Healthcare.gov: a failure for open gov buzzwords

There's been a big shift in how people use the web that caught up with Healthcare.gov and sister sites yesterday. You can build the most beautiful and "scalable" website for web visits, make it open source, put the code up on GitHub, talk about how innovative it is, then watch it crumble under the server strain of people trying to actually do something through your site.

Healthcare.gov's real challenge wasn't to build an alternative to a commercial CMS (content management system), it was to build an application that can handle event-oriented human behavior - for that you need the best systems engineering, not "10,000 authenticated users through GitHub" for your content delivery, as one of the Healthcare.gov contractors highlighted in this Atlantic profile of the project by Alex Howard.

Before the application process bogged down yesterday, Healthcare.gov got lots of nice gov tech insider buzz for its open source nature. But the project still had contractors on board, and based on how the service behaved on opening day of the Affordable Care Act, it could have stood a lot more testing of what people actually wanted to do with it. Kind of like Mitt Romney's Orca system on election day last November.

The Healthcare.gov site loaded fine, but trying to apply through it was kinda like buying first-time Comic-Con badges online.

Open source has changed the technology landscape for the better, underpinning many of our favorite startups. However, simply invoking it like a protection spell is no replacement for the architectural skill and planning required to pull off the systems needed for a successful Healthcare.gov launch. Health and Human Services, which managed the project, needed a little more "Puppet vs. Salt" and a little less "open" in its vernacular. 

Adapting to a web where people are participants, not viewers, is the lesson we're all learning. Web infrastructure needs to support people, not publishing.

The reaction to failures of Healthcare.gov under heavy load won't work if the discussion is about how other services fail - it has to be about building infrastructure that's designed for peak interactivity and not for views.

Choice quotes from the Atlantic profile:

Bryan Sivak, CTO at Health and Human Services: "Instead of [running] farms of application servers to handle massive load, you're basically slimming down to two. ... The way it's being built matters."

Dave Cole from HSS contractor Development Seed: "You're just talking about content. There just needs to be one server. We're going to have two, with one for backup. That's a deduction of 30 servers."

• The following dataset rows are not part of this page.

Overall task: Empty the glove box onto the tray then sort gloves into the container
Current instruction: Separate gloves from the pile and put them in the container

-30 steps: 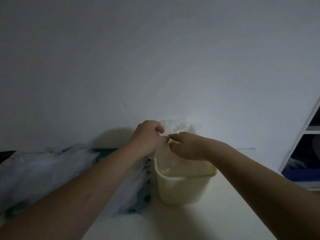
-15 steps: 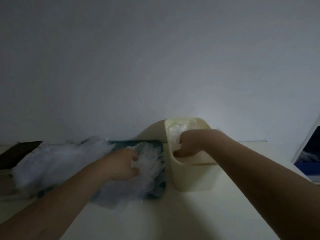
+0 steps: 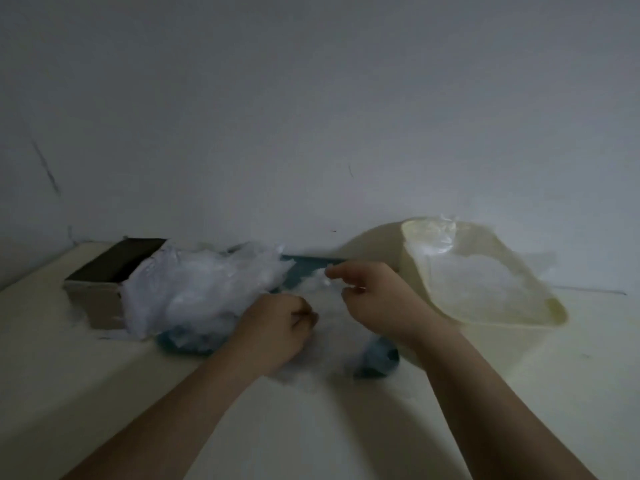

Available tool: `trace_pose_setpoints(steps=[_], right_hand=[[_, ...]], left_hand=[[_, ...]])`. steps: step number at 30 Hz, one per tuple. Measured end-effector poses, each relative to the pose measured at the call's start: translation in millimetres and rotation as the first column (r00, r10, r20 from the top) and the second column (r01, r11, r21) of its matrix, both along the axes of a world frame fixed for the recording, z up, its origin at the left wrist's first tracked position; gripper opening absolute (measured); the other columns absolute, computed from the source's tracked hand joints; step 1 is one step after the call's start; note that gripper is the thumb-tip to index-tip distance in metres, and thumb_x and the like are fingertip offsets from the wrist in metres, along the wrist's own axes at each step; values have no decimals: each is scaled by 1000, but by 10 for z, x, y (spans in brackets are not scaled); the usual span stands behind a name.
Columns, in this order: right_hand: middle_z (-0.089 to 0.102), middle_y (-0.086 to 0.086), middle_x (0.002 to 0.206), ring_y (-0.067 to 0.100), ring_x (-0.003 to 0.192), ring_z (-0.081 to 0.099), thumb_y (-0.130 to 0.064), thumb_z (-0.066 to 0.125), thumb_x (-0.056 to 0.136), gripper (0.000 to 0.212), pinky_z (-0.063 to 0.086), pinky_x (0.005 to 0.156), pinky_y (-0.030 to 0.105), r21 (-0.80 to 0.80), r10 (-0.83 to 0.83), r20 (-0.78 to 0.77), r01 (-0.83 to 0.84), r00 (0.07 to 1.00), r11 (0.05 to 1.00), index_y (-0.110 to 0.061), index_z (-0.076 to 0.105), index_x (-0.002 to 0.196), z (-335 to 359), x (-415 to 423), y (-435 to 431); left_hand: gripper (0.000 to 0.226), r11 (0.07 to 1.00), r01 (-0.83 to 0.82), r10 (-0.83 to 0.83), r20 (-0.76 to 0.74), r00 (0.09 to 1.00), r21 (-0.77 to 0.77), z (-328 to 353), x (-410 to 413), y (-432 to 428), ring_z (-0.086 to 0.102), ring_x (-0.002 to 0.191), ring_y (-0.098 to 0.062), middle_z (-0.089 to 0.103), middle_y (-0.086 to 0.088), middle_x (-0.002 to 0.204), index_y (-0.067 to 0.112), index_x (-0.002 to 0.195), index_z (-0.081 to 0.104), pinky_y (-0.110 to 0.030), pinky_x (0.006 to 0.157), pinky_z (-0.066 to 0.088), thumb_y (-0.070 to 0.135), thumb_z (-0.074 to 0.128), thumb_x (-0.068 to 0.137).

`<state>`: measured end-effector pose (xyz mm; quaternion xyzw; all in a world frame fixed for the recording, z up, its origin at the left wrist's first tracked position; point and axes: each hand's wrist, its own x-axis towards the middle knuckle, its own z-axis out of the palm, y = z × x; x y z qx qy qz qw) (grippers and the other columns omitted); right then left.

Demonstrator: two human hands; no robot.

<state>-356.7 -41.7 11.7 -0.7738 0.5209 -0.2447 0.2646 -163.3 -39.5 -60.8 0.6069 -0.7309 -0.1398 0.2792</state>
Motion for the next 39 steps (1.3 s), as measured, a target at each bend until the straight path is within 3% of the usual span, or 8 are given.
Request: trace_pose_setpoints(steps=[7,11,15,17,22,29,34,39], right_hand=[[32,-25,160,-7,144,29,-6,72,83,97,30,117,19,21,239,32,-240,970,971,-46,26,158,43,-39,-109],[44,-28,149,-11,134,41,-27,86,81,90,32,110,9,-134,159,-20,-161,987,978,-45,36,154,106,52,-84],[79,3,100,15,93,75,-15,82,85,34,61,88,30,91,134,397,-184,908,979,-20,75,118,47,92,-158],[76,19,82,24,66,67,-11,76,91,5,60,65,36,138,12,491,-91,871,986,-11,81,93,-89,145,-203],[59,22,67,23,50,49,-11,71,96,14,42,43,26,338,-256,621,42,741,940,2,75,90,-308,198,-288],[64,20,75,26,55,57,-43,64,97,39,39,56,31,519,-286,658,-144,696,843,-6,76,98,-371,202,-307],[67,23,132,38,125,63,-84,38,86,98,46,109,54,377,-114,828,-395,549,838,-2,65,132,-298,152,-363],[70,27,104,42,98,66,-25,70,96,40,53,96,61,281,-151,814,-153,562,947,12,67,110,-354,245,-268]], left_hand=[[20,956,40,184,-699,691,292,625,163,8,62,58,-11,68,-2,66,12,78,75,-22,55,49,25,75,94],[16,869,232,152,-681,716,438,712,241,12,67,67,-16,72,-8,75,12,79,80,-25,62,53,22,76,91],[31,821,366,128,-767,629,438,636,348,-41,67,64,-23,72,-11,78,13,83,81,-36,69,44,44,82,81],[44,834,348,169,-799,577,428,604,376,-92,71,69,-26,75,-11,87,16,90,81,-38,74,43,57,75,78],[89,850,429,78,-878,473,306,557,539,-166,73,110,-33,72,-14,128,8,130,65,-41,74,59,81,59,79],[14,935,290,-13,-795,606,205,434,406,-128,75,102,-26,79,-8,107,13,103,79,-35,78,60,15,78,89],[14,971,98,135,-833,536,220,448,363,-144,70,73,-31,79,-15,94,4,101,76,-35,64,53,16,69,98],[24,980,129,55,-834,548,150,430,141,-86,69,72,-37,76,-20,87,1,98,75,-43,62,59,26,71,98]])
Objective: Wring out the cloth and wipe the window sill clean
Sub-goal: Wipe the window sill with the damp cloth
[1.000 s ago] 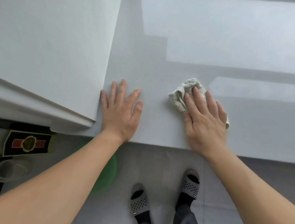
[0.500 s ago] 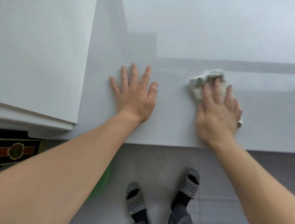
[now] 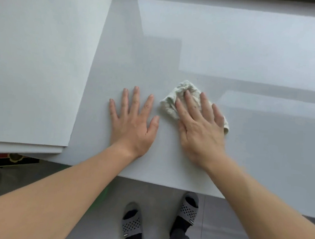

Maybe there was a lot more infrastructure work going on behind the scenes, but the project leads' obsessive focus on the content framework is telling. 

Healthcare.gov's scaling challenge was never about delivering content like a really popular website, it was the peak activity challenge that Twitter faces on a regular basis. Taking interaction-based scaling challenges seriously is why Twitter is stable now and wasn't in 2009 - those are the issues HHS should have been talking about.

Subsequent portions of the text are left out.